When I went there, students at Mt. View Elementary would enter through different wings depending on what grade they were in. The 1st grade entrance had double doors, one of the handles would turn, but not the other. The handles looked as hefty as they were, and when you turned the handle that would, a series of mechanical clicks would make a wet, metallic sound. This sound concluded my and my mom’s walk to the first-grade entrance.
The path to the door was paved with anxiety and asphalt, and it ran lefthand adjacent to the faded northwest exterior of the school—the same school my mom went to when she was my age. Only then, there was probably less ivy and more color on the bricks. We’d walk hand-and-hand on the path she and my Nanny walked hand-and-hand on all those years earlier.
Tangent: When I was younger I thought life before color tv was actually in black and white.
Segue: “When did life start to be in color, mom?”
“What do you mean?” she answered, and then she explained. She didn’t explain the walk to the first-grade entrance like she did the evolution of entertainment, though; and I don’t think she could have. How can you describe to a 6 year old boy the pitfalls of existence?
Instead, we wouldn’t say much, and we would kick a rock down the final stretch. We picked a new one from the top of the path every day, and it’d take my mind off where I was headed—if only for 30 seconds. We’d take turns kicking it, watching as the dirt that once tucked it into the earth spun off it. While it was never said, it was always our goal to keep the rock on the path the entire way, until it hit the building’s concrete foundation at the end.
The rock that stands out in my memory was flat and smooth. Its matte-white body glowed in the sunlight as it skidded through the same 7am air that shook my guts. I’d watch from the first second of shoe-to-rock impact until it lost momentum, when I could make out the muted gold stripe down the center again—just in time for the next kick. I could see a divot in its belly.

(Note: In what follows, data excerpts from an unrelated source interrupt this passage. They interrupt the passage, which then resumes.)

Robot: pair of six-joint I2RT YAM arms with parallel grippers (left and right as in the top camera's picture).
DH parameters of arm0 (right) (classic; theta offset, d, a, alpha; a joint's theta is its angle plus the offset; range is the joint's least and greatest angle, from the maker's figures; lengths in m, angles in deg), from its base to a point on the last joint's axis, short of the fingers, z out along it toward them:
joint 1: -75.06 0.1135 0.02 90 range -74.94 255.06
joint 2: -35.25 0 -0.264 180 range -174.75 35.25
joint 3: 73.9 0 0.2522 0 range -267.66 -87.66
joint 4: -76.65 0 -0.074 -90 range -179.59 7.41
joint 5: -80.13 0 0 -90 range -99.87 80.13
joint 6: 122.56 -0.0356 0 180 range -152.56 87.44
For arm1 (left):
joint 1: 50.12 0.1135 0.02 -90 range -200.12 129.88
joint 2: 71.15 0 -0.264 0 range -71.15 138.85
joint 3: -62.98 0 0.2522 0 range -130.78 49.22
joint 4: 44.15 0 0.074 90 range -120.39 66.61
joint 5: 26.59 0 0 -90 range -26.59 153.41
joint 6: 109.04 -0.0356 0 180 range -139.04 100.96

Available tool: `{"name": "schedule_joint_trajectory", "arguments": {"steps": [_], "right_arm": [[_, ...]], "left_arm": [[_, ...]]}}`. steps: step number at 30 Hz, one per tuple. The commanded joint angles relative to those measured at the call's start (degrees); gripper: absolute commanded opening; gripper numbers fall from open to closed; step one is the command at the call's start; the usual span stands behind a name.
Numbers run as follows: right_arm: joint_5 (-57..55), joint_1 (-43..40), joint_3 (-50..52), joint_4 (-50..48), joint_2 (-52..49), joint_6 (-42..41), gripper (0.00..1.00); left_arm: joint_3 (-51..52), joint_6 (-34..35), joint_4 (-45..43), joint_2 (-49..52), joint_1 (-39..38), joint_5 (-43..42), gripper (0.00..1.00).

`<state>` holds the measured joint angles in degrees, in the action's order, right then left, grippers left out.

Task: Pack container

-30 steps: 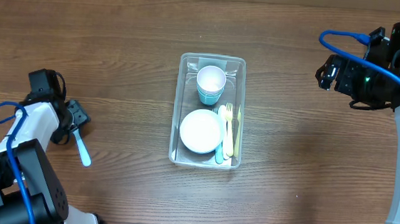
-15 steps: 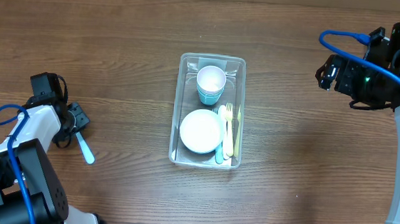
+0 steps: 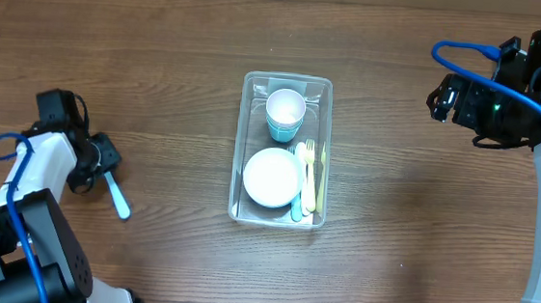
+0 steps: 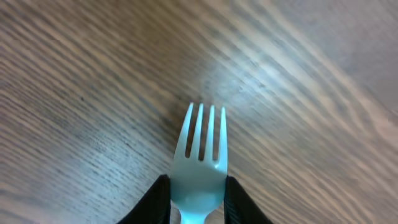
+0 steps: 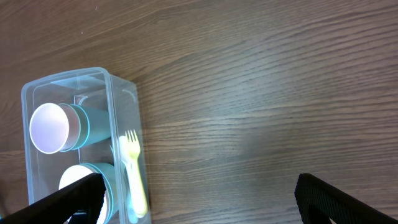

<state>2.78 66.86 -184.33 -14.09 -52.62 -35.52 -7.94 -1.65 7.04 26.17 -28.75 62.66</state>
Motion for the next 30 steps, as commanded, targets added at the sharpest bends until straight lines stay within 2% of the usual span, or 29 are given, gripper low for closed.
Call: {"name": "schedule_joint_trajectory", "arguments": {"steps": [1,7,16,18,22,26,28,30], "right_arm": [[-0.15,-0.17,-1.25,-0.35,0.33,-0.09,1.00],[-0.15,-0.17,-1.25,-0.35,0.33,-0.09,1.00],[-0.15,-0.17,-1.25,-0.35,0.33,-0.09,1.00],[-0.15,-0.17,-1.25,-0.35,0.33,-0.09,1.00],[-0.15,-0.17,-1.25,-0.35,0.33,-0.09,1.00],[-0.15,-0.17,-1.25,-0.35,0.33,-0.09,1.00],[-0.15,-0.17,-1.25,-0.35,0.33,-0.09,1.00],[-0.15,-0.17,-1.25,-0.35,0.33,-0.09,1.00]], "left_arm": [[-7.06,-1.09,4.48,0.07,-0.90,-2.29,0.26],[-18.56,-0.66,14.49,0.02,-7.08,-2.29,0.26],[-34.80,3.45,21.62,0.02,-23.74,-1.95,0.24],[-38.10,4.52,22.80,0.02,-27.50,0.87,0.24],[-39.36,5.97,24.79,0.02,-29.79,7.91,0.25],[-39.32,5.73,28.68,0.07,-28.37,10.86,0.31],[-39.30,5.09,30.08,0.07,-27.21,11.96,0.37],[-39.10,3.17,30.32,0.07,-25.81,11.96,0.58]]}}
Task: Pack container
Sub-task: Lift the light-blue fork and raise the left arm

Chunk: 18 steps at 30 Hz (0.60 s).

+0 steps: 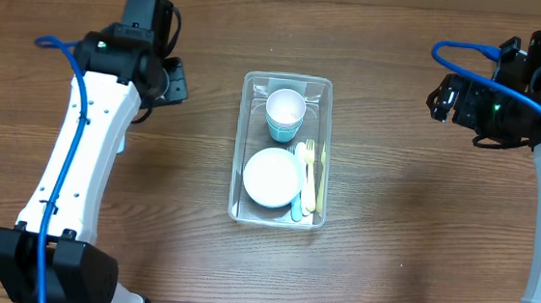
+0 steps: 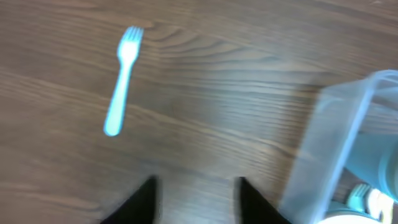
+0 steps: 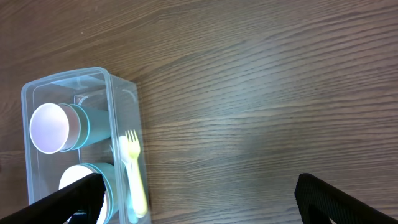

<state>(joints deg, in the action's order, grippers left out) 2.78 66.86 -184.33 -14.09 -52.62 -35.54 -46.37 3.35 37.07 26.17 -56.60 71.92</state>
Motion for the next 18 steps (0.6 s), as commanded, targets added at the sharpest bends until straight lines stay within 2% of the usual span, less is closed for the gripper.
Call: {"name": "schedule_joint_trajectory", "arguments": {"steps": [1,3,5,12,18], "right_arm": [[-0.15,-0.17,-1.25,-0.35,0.33,-0.07,1.00],[-0.15,-0.17,-1.25,-0.35,0.33,-0.07,1.00],[-0.15,-0.17,-1.25,-0.35,0.33,-0.07,1.00],[-0.15,-0.17,-1.25,-0.35,0.33,-0.07,1.00],[-0.15,-0.17,-1.25,-0.35,0.33,-0.07,1.00]], "left_arm": [[-0.07,-2.95,0.22,0.07,2.91,2.71,0.65],[1.90,-4.24,-0.42,0.09,4.63,2.84,0.78],[5.73,-5.90,-2.73,0.09,6.82,2.71,0.82],[22.62,-13.77,-19.65,2.25,14.71,-4.07,0.87],[23.63,-20.35,-28.15,8.70,16.61,-7.30,0.86]]}}
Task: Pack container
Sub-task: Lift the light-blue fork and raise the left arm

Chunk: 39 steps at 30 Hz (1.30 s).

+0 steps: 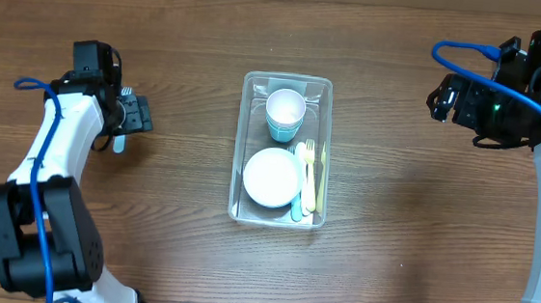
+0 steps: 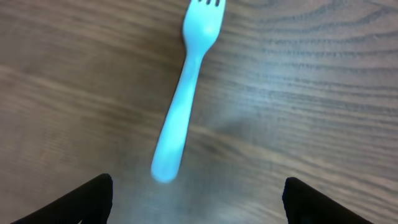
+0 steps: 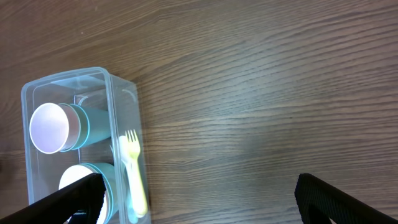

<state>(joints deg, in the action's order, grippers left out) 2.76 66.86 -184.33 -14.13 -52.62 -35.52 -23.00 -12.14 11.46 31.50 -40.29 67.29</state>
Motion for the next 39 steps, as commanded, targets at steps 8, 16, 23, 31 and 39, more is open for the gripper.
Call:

Thin, darkened lines stretched from inside of it, making it look like balled pizza dough that’s tucked into itself.
My Mom and I must have kicked a hundred different rocks that school year, none of which changed the makeup or direction of the path we kicked them on. I always knew why we were kicking rocks, but only recently have I understood the significance of it all.
When I find myself on an unavoidable path, I owe it to myself to pull a rock out from the dirt. I can change the narrative to soften the edges, and remember bad things aren’t all bad—or at least they don’t have to be. I still wonder how everyone is acting so normal, and they might wonder the same; so I stare at the moment in front of me like a rock with potential energy.